A restaurant owner on the NSW Mid-North Coast has been left with facial injuries after he was allegedly attacked by a customer who refused to check in.

The brawl was captured on CCTV and broke out when a man and woman were asked to leave the Forster restaurant for allegedly not wearing masks indoors or checking in using the QR code.

When the couple were told they would have to leave the Anatolia Turkish Cuisine restaurant it is alleged the man picked up a bottle of water and threw it against a wall, smashing it.

The 34-year-old man was then escorted from the restaurant and allegedly punched the owner, Mostafa Jamalifard, on the street.

Mr Jamalifard said he was caught off guard when the man turned violent.

“I went up to them very nicely and said, ‘What’s the problem, how can I help you, you know the rules, especially at this tough time… I need you guys to sign in’.”

“But the guy said ‘I’m not going to follow anything … that’s all bullshit and I’m not going to do that for my personal reasons’.

Mostafa Jamalifard
Mostafa Jamalifard says he is shaken up by the incident.(

ABC News: Emma Siossian


“I didn’t realise he was going to attack me…punch me in my face. [He] broke my nose… blood fell on the floor, smashed my knees and [he] just ran away.”

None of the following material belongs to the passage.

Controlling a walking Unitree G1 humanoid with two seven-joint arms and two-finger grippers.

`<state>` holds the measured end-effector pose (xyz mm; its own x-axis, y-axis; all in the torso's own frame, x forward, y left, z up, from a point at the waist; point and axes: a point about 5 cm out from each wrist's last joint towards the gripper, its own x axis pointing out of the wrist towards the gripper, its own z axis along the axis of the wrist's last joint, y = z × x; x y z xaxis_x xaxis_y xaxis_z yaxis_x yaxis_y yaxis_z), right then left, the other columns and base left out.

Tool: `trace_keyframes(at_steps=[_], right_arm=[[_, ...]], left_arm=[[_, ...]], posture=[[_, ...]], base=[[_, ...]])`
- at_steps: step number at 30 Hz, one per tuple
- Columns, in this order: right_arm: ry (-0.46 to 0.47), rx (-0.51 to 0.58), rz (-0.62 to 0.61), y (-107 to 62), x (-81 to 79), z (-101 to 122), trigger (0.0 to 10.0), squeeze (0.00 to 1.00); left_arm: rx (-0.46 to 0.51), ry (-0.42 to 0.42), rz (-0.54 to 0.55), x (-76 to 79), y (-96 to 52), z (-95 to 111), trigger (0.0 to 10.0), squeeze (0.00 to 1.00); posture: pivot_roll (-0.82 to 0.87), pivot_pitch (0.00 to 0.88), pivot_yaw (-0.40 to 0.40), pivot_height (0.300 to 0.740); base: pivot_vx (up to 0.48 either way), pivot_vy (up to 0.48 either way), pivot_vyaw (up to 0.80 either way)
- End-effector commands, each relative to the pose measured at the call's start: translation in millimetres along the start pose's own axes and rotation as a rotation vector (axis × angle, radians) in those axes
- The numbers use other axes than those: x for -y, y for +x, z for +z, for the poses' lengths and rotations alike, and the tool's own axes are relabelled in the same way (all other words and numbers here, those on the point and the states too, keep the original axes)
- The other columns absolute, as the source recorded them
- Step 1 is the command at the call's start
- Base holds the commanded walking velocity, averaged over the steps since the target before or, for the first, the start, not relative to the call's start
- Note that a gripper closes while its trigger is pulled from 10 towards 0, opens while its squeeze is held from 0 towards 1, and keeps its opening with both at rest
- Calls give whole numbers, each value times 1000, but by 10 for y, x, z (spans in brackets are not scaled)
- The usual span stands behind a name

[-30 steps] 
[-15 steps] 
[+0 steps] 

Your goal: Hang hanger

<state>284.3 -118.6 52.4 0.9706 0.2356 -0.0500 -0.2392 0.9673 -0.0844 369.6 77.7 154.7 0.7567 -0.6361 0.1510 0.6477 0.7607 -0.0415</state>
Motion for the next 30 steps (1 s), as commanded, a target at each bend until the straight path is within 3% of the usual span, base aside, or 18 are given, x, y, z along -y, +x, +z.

The woman, 27, tried to jump the restaurant counter before allegedly biting a 44-year-old customer who was attempting to intervene.

The couple then ran away and Mr Jamalifard said he saw them go to another restaurant but police found them a short time later.

Woman climbs over counter
The woman (far left) can be seen trying to climb the counter.(



The man was charged with assault occasioning actual bodily harm, affray, intimidation and malicious damage and the woman was charged with assault occasioning actual bodily harm.

Both were granted conditional bail to appear in Forster Local Court on July 28.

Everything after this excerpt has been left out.